Task to complete: Pictures aside, quote the whole listing exactly.
• • •
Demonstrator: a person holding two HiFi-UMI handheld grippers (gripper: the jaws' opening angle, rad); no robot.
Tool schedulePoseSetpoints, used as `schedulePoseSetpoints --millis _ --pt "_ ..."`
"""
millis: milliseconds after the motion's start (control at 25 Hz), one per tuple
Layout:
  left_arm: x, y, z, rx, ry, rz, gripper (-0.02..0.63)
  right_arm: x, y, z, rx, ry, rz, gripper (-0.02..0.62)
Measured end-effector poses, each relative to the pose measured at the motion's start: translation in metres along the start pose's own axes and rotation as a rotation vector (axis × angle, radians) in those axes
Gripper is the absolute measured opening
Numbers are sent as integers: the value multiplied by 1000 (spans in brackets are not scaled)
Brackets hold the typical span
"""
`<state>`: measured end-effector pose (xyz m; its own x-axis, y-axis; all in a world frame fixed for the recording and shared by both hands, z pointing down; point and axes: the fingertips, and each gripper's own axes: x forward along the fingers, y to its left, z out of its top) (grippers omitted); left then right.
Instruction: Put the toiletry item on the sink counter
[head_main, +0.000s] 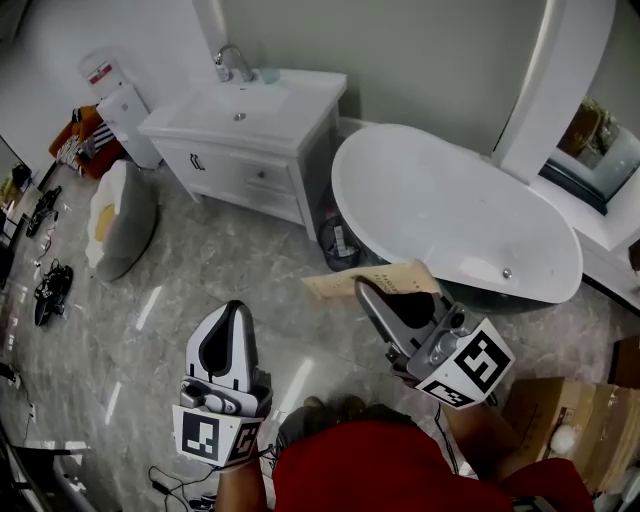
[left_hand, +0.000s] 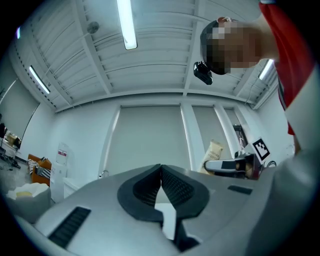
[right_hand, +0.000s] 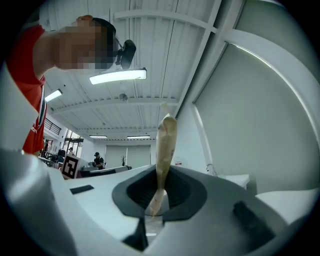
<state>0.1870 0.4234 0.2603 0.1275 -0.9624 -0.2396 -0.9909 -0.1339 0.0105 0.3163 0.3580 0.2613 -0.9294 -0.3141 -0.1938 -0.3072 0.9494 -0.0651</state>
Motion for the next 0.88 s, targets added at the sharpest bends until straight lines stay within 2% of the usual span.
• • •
Answer to this exercise:
Demonstrator: a person holding two HiFi-UMI handheld grippers (gripper: the jaws' opening angle, rad); no robot.
Tool schedulePoseSetpoints, used as `schedulePoseSetpoints --millis _ --pt "_ ..."`
"""
millis: milliseconds after the motion's start (control at 25 Hz), one per tuple
Layout:
  left_arm: x, y, z, rx, ry, rz, gripper (-0.02..0.63)
  right_arm: x, y, z, rx, ry, rz, gripper (-0.02..0.62)
Measured end-effector poses, each relative to the pose measured at the motion's start: translation in metres along the start pose's own axes and rotation as a rotation vector (axis × angle, radians) in those axes
Gripper is the absolute measured opening
Numbers are sent as integers: the value multiplied by 1000 (spans in brackets are not scaled)
Brackets hold the typical span
"""
`<state>`: measured end-effector pose (xyz m; its own x-axis, y-axis; all in a world frame fixed for the recording and shared by both hands, z pointing down; point and axes: the fingertips, and each gripper's own axes: x forward along the fingers, y to its left, z out of its top) (grippers omitted); left then right.
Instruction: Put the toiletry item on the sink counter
[head_main, +0.000s] 
[left_hand, +0.000s] 
[right_hand, +0.000s] 
<state>0.1870 0.4234 0.2603 0.1275 -0.9624 -0.2396 -0.9909 -0.1339 0.0105 0.3163 0.3580 0.2613 -0.9294 -0.3141 -0.1938 -0.3072 0.9494 -0.0651</state>
Motion for the next 0.88 s, targets added at the sharpest bends until straight lines stay within 2% of the usual span.

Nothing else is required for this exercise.